The answer is to be the lines below that lie between the line holding "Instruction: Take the" and the line holding "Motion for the", inclusive, transcribed exactly and free of pictures.

+++++

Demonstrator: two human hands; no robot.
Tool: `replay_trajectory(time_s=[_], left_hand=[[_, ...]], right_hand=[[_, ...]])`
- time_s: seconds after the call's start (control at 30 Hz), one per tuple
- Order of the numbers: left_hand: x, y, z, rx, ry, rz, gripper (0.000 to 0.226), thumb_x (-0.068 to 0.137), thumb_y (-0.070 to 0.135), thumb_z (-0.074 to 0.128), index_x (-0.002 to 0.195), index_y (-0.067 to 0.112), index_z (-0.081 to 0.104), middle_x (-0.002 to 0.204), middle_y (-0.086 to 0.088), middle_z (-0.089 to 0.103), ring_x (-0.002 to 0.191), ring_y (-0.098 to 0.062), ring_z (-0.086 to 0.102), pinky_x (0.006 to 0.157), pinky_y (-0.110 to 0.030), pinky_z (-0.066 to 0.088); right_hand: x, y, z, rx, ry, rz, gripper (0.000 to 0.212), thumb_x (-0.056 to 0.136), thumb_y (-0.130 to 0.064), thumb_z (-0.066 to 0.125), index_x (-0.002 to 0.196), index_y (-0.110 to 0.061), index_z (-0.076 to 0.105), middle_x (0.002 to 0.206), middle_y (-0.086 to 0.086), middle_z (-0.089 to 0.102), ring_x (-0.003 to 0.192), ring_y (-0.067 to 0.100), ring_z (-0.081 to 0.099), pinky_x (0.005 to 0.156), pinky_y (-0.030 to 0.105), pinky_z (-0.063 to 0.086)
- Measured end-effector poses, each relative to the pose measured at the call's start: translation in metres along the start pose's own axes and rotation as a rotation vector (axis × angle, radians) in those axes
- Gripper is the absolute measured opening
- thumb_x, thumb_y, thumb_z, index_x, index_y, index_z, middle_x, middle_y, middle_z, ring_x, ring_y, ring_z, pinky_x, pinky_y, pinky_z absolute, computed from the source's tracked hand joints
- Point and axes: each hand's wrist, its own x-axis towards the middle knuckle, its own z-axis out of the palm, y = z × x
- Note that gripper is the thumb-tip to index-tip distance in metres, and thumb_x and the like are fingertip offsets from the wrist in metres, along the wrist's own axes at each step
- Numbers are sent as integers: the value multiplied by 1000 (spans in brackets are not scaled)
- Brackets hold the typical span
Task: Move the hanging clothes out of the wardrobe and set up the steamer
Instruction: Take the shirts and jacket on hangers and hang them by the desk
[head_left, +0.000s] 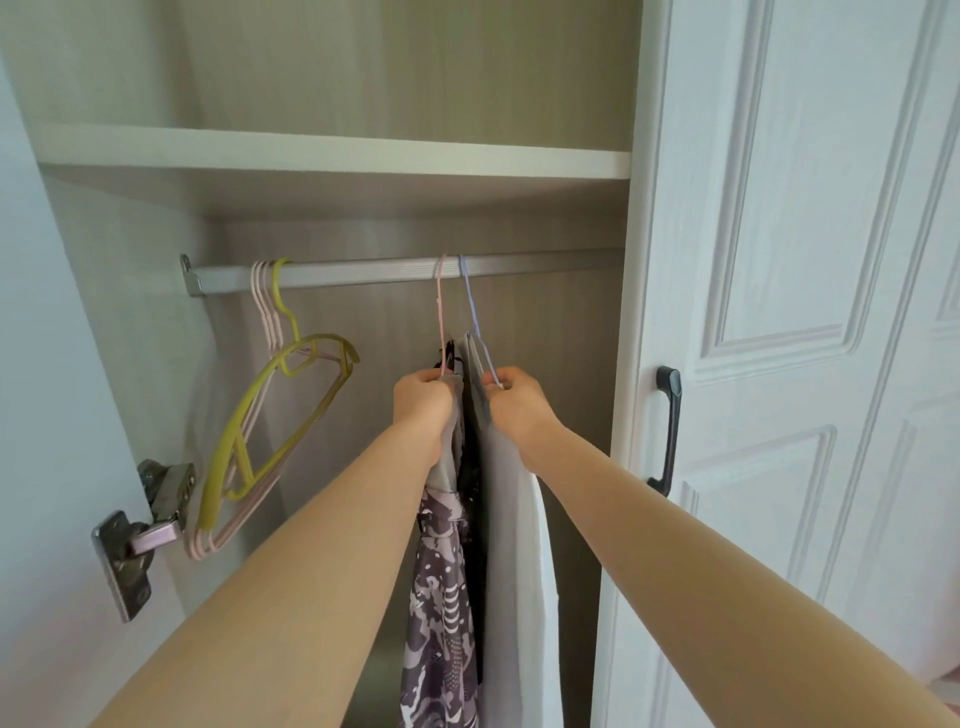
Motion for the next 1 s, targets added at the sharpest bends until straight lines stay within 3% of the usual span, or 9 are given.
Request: replay_trajectory(time_s=[0.07,0.2,0.47,0.6,0.7,0.83,0.9,1.0], left_hand=[[-1,7,-3,5,-4,-2,28,93,2,50,118,7,64,100,-7,60,81,-18,54,74,-23,39],[-2,26,-10,-34,39,6,31,92,1,52,118,9,65,113,-11,64,91,-20,54,78,-24,41],[-28,41,-16,-133,44,-8,29,91,-1,54,118,6,65,107,-10,62,92,-20,55,82,-26,43],[-50,33,-25,-153,39,-61,28,90,-2,53,114,5,67,104,-12,63,85,-20,56,72,-25,46],[-70,25,-36,-190,52,-119,28,89,0,57,113,9,68,106,-10,64,90,-21,56,82,-28,46],[-108,8,-49,-251,45,-199,25,88,1,60,108,12,71,112,-11,66,105,-28,60,98,-39,47],[-129,3,-54,-284,41,-224,24,87,2,60,106,12,71,113,-14,67,108,-31,61,98,-43,48],[-159,-4,-67,-321,18,-263,21,87,5,62,103,14,72,111,-14,68,106,-31,62,96,-44,49]], right_hand=[[-3,-3,-2,45,3,-6,22,100,-16,39,116,-15,55,79,-1,50,63,9,42,54,21,35],[-6,-19,-10,114,39,-14,22,101,-20,40,116,-15,55,83,-1,51,65,8,42,55,20,35],[-33,-38,-16,140,34,-56,24,101,-18,40,120,-13,54,80,-5,48,67,6,43,56,18,35],[-61,-32,-13,140,11,-23,26,101,-19,40,123,-14,53,90,-3,52,71,5,44,58,17,36],[-87,-28,-12,153,11,12,27,101,-23,41,124,-14,52,102,2,54,74,5,45,60,16,35],[-127,-26,-13,192,-5,61,29,100,-22,42,126,-15,52,101,-5,51,87,9,46,72,23,37],[-148,-24,-13,197,-8,77,30,100,-20,41,127,-16,52,101,-7,50,93,11,46,81,25,34],[-183,-23,-15,204,-1,95,29,99,-19,41,126,-16,53,92,-14,50,87,5,47,78,23,34]])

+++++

### Solution to this problem
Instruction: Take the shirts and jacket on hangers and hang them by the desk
[head_left, +0.000s] 
Motion for the next 1 s, targets added at the sharpest bends until straight lines stay within 3% of the usual span, or 9 are given.

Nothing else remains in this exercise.